• Task statement: Write out every line below that includes the word "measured".

· · · · · · ·

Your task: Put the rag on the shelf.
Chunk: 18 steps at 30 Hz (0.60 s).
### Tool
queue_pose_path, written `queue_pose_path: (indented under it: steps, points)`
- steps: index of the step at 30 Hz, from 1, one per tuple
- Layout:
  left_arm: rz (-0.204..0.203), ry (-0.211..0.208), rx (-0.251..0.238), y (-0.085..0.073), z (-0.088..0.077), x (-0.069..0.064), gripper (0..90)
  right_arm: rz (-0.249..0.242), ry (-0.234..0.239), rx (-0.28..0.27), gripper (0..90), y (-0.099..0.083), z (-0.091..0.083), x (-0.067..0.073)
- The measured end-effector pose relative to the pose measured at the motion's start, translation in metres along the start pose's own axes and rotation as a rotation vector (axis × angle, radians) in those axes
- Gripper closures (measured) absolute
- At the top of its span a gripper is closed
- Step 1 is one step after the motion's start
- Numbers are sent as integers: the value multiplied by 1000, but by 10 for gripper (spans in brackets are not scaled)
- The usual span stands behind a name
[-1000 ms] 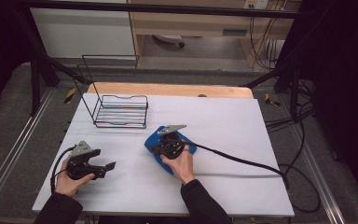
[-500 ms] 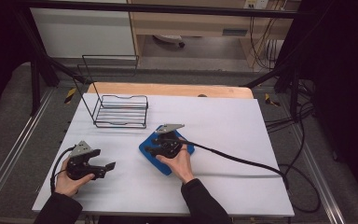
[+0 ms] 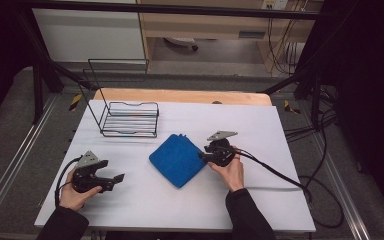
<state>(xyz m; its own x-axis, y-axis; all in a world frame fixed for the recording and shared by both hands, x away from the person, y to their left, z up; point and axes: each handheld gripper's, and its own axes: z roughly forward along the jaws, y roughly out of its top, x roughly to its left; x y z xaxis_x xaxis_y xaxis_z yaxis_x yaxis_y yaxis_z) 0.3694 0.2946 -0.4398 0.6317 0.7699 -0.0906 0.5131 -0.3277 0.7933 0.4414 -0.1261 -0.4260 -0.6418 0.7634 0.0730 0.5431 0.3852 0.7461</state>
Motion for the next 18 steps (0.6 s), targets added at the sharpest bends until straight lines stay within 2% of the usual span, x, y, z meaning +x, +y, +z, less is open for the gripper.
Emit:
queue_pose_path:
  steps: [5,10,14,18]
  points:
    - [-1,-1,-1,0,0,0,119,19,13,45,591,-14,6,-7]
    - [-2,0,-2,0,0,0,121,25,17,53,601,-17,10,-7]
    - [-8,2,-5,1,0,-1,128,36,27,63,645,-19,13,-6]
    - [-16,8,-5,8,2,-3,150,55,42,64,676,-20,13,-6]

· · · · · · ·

• Expected answer:
- The measured end-effector pose relative to the pose measured at the motion's start, translation in metres along the start pose's own axes and rotation as a rotation vector (axis × angle, radians) in those axes
- Gripper closures (measured) absolute

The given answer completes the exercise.